Josu Etxezarreta Martinez

Real-time decoding is a fundamental necessity for building fault-tolerant quantum computers. In this work, we introduce decoding with alternating graph sparsification (DAWG), an ensemble based approach that combines Tanner graph sparsification with ensembling belief-propagation (BP) decoders. The DAWG decoder runs BP decoders over the full detector error model Tanner graph for certain iterations to then transfer the posteriors to a sparsified graph in which additional rounds of BP are run. Each of the decoders in the ensemble uses a different transfer matrix to map the posterior information to the sparsified graph. We use the serial schedule for the minimum-sum BP decoders used and, thus, employ Vibe decoding ideas by randomizing the schedules of each of them. The performance of the DAWG decoder is then numerically studied for bivariate bicycle codes and color codes encoded with superdense circuits.
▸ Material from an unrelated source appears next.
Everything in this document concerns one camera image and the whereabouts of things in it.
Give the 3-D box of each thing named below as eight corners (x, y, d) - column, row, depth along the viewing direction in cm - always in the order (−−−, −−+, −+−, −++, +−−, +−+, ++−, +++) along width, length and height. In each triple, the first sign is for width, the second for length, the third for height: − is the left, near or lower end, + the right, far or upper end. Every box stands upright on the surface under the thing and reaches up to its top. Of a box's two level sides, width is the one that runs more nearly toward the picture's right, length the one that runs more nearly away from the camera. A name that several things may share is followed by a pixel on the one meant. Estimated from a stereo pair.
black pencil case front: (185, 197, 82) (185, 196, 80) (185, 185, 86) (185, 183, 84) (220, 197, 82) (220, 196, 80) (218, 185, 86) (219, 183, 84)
Furthermore, we compare compare its performance with other state-of-the-art decoding approaches showing the superiority of our proposal. Importantly, the DAWG decoder shows a similar performance as Relay belief-propagation when combined with an additional post-processor over uncorrelated detector error models. It also shows similar performance as Vibe decoding for superdense color code circuits. Crucially, the post-processors are called a negligible amount of times and an order of magnitude less times than standard Vibe decoding for relevant physical error rates, indicating that the introduced latency by them is not an issue to overcome the backlog problem.